The 2008 Republican National Convention sweeps into the Twin Cities, bringing in its wake a world of trouble for Lucas Davenport’s hometown.
When you think Republicans, you think big money. So do supercriminal Brutus Cohn and Rosie Cruz, his partner in a scheme to rob the visiting delegates blind. Working with ex-cons Jesse Lane and Tate McCall, they start out small, with a series of hotel-room invasions aimed at walking-around money whose loss they assume won’t be reported to the law because it’s already illegal. But all that changes when they’re forced to kill a suburban police officer. Lucas Davenport, of Minnesota’s Bureau of Criminal Apprehension (Phantom Prey, 2008, etc.), soon figures out what sort of violent, cold-hearted crooks he’s up against, but with every law-enforcement officer in Minneapolis–St.
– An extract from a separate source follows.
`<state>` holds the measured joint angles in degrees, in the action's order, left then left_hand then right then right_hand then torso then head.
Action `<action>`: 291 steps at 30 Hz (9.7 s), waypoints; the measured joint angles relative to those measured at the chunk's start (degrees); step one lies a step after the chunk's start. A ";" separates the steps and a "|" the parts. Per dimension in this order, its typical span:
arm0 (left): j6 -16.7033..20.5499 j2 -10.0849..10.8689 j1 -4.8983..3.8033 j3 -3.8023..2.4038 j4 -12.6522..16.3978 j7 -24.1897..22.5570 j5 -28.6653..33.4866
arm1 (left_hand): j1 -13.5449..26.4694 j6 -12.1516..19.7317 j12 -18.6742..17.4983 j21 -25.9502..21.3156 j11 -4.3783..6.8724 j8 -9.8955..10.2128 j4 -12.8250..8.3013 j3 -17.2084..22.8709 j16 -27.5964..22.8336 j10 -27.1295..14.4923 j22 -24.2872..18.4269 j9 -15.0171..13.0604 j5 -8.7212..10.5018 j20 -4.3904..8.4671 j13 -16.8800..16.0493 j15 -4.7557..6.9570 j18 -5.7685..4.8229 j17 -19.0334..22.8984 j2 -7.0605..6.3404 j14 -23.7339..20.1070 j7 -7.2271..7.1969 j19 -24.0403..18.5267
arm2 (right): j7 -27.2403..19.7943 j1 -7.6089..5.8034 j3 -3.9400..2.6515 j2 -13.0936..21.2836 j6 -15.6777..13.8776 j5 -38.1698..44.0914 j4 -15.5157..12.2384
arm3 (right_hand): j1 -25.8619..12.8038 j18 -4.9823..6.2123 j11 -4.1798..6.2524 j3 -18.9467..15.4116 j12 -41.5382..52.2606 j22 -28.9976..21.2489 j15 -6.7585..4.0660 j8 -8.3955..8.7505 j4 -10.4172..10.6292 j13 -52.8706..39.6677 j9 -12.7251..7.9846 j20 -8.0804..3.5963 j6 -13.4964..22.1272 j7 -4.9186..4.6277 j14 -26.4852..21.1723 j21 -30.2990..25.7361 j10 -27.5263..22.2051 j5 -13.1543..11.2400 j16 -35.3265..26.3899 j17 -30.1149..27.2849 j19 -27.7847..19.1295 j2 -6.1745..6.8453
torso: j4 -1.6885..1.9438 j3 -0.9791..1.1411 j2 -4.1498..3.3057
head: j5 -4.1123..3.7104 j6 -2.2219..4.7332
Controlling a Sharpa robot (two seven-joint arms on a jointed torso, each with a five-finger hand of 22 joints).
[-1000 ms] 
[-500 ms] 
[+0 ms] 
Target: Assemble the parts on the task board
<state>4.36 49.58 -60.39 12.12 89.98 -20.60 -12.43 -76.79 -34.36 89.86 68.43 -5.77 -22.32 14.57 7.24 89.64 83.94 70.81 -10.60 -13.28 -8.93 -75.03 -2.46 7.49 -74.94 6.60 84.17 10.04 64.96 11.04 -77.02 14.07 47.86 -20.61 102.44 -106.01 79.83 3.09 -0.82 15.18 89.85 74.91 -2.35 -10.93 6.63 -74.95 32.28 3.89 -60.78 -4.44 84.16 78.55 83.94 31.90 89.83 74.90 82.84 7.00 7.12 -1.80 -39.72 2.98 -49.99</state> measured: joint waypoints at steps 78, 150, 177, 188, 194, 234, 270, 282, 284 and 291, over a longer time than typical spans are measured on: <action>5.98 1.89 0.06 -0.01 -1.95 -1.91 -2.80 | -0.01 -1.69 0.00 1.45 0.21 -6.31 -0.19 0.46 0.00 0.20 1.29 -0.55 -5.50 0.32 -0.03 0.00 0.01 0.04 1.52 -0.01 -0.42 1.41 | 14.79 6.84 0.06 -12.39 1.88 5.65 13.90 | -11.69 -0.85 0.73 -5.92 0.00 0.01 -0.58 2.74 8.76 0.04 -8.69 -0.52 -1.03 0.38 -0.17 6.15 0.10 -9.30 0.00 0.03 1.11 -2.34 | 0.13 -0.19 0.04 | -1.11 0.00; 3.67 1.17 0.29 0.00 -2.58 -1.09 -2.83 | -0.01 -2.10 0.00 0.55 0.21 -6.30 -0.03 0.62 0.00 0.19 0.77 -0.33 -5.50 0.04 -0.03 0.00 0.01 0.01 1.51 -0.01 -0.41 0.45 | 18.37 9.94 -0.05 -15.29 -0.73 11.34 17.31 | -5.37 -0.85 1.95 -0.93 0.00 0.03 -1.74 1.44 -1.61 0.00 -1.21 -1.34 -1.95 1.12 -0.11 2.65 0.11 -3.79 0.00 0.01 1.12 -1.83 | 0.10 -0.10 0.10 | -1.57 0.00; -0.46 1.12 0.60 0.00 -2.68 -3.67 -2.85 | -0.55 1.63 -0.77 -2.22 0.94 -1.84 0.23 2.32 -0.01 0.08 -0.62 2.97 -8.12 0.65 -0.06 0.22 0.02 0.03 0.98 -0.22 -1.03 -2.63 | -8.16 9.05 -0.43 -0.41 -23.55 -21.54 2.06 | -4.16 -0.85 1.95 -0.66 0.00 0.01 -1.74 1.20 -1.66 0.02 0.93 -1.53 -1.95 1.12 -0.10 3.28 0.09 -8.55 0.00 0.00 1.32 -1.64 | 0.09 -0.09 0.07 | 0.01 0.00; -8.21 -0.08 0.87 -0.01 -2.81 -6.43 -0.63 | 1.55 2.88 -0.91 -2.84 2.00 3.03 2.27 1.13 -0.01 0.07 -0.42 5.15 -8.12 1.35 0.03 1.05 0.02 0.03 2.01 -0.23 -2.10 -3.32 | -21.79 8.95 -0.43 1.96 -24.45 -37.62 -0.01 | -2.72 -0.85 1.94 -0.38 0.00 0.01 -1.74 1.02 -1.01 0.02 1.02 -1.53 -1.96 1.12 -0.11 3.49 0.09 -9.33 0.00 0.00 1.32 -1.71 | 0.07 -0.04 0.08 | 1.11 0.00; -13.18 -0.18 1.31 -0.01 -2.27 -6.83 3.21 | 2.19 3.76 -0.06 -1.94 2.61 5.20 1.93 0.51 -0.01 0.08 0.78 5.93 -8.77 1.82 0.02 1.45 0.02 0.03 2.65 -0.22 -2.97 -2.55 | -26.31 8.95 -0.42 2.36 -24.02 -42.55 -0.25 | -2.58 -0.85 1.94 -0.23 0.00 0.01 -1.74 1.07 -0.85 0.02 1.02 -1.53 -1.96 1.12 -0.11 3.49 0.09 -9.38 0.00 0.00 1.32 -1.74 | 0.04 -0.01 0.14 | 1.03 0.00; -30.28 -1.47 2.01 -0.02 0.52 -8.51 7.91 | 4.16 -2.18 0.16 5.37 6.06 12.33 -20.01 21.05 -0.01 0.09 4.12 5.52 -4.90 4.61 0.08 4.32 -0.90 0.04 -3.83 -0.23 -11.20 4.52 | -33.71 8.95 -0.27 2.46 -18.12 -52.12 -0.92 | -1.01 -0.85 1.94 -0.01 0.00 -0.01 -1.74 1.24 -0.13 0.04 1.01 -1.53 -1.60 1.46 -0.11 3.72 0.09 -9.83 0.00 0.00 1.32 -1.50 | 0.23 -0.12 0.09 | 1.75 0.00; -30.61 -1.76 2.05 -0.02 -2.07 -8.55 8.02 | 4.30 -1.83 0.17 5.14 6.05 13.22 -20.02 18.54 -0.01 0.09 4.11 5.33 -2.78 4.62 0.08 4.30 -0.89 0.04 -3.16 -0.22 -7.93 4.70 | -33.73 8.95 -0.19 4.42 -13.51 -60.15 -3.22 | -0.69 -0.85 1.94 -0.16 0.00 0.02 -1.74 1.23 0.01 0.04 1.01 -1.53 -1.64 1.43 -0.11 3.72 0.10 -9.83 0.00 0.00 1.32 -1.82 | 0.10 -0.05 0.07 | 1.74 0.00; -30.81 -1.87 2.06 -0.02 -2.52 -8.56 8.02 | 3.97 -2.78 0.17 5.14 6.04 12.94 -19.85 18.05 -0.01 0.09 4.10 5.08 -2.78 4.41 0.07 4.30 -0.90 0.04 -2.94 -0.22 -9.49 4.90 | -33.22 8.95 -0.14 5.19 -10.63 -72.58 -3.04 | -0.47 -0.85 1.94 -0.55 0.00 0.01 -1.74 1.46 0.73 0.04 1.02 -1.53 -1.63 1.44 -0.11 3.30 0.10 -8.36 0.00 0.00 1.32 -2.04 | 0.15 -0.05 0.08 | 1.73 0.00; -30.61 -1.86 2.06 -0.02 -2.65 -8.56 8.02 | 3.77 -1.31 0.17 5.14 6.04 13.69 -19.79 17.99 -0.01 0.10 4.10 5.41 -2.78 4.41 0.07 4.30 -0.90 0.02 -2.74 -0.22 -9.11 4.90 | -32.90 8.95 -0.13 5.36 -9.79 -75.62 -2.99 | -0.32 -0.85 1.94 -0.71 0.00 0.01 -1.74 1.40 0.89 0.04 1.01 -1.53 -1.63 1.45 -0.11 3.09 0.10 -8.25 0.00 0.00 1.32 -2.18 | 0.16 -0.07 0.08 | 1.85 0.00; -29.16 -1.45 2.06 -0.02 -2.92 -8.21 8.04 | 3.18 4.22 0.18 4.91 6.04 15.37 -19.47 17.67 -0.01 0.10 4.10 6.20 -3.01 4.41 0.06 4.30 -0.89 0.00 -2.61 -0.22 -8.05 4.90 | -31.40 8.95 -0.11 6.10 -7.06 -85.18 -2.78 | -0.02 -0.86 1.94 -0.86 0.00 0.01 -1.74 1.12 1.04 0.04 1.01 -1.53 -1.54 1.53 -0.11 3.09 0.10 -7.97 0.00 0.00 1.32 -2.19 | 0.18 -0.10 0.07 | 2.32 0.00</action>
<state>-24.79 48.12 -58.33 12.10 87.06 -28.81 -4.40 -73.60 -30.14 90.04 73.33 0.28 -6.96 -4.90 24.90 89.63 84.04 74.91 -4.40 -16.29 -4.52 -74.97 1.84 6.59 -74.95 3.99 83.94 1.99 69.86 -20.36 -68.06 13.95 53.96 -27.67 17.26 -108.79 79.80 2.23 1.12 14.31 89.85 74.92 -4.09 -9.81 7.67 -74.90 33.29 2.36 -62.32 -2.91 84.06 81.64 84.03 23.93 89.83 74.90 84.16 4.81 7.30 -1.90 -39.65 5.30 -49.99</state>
Paul already detailed to the convention, it’s hard to know what to do—especially against lawbreakers who soon figure out that he’s onto them. From that point on Sandford expertly dramatizes a tug-of-war complicated by two wild cards: Oklahoma neo-Nazi sharpshooter Justice Shafer, who claims he’s just passing through, and cranked-up paraplegic Randy Whitcomb, a sociopath determined to wreak vengeance against Lucas, the man he holds responsible for ruining his life. Killing Lucas, Randy decides, would be too easy; he’ll go after his family instead. So as Lucas is strained to the max responding to the rising tide of violence against the well-heeled delegates and their protectors, someone he’s never thought about is planning to blindside him. Especially notable here is the unsought help Lucas receives from a charmingly unlikely guardian angel who takes the battle against his family back to the villain.
The multiple plots are untidily stuck together, as if with mucilage, but Sandford keeps stepping up the pressure until it seems as if more than Randy Whitcomb is running on crank.